Вдруг пропустили избу Мизгирева, и та, с горбиком старушонка, напомнила без обиды, дескать, избу Якова позабыли, но Власиха отрезала строго, а за что, за какие ему заслуги «каралесить». Ну, тогда я одна приду и покаралесю, согласилась горбатенькая. Человек все-таки, надо попросить у господа…

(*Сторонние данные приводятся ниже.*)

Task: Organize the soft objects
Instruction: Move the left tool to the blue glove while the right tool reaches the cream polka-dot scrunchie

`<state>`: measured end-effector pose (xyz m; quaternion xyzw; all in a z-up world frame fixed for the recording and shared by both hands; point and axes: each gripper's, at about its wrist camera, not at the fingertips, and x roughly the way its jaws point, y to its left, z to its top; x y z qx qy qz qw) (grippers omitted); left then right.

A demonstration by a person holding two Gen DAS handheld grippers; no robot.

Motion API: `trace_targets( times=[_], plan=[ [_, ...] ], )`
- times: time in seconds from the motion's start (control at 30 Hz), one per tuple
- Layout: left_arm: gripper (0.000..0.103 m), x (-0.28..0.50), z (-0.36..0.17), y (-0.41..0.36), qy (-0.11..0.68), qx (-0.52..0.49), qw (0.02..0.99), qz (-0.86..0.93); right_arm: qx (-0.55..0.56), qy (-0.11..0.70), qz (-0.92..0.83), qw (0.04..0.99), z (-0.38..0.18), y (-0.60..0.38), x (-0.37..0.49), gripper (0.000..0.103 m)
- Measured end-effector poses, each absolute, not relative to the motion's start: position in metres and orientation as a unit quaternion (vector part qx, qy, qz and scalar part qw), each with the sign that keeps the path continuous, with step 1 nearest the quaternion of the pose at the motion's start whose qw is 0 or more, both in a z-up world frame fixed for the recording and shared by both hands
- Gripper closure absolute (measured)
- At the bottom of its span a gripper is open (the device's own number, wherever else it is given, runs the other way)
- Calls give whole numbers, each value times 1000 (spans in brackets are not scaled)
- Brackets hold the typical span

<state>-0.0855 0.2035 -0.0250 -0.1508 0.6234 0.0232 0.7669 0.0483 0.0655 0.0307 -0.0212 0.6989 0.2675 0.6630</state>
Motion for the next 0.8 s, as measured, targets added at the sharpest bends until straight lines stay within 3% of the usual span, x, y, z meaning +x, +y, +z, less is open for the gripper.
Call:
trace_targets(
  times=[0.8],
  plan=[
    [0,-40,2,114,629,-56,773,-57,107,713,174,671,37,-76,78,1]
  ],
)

Обойдя Спас, старушки скопились на въезде в сельцо, пропели молитву, стали прикладываться к иконе и желать здоровья и благ друг другу. Лизанька смиренно подошла и поцеловала край иконы, а после обошла поклонниц и прислонилась лицом к каждой старушечьей щеке. Власиха отстранила слегка икону и попросила Бурнашова приложиться, но он отказался. «Верую в душе», – сказал Алексей Федорович, не смущаясь, но и без всякого торжества. Ему было жаль поклонниц, скорая картина близкого запустения открылась ему и до боли защемила сердце. Вместо Спаса вдруг встал молодой березник, а в гуще его, в самой сердцевине всеми забытый, одинокий дом Бурнашова, упершийся окнами в наступающий вольный лес. «А ты приложись!» – с железом в голосе повторила Власиха, словно ей не терпелось принять Бурнашова в свою общину и тем самым, как бы связаться единой нерасторжимой цепью. «В душе верую», – вновь отказался Бурнашов. «И то истина, – вмешалась женщина в фетровых ботах. – Душою надо верить, а не кричать. Но чем раньше подойдешь к вере, тем лучше. Раньше надо, спешить надо. Ведь что-то есть такое в мире, чего мы не видим, но оно есть, – воскликнула она с восторгом, и синюшное разбухшее лицо ее зажглось верою. – Вот скажу, муж мой, он не верил и помер. Я говорю: Гриша, слушайся меня, поверь, и все будет хорошо. А он смеялся, мол, кто бога живьем видел. А как повезли его в больничку, встал мой Гриша на холмушке, поклонился деревне, и как чуял, что не вернуться более, заплакал. Каково было ему помирать-то без веры?»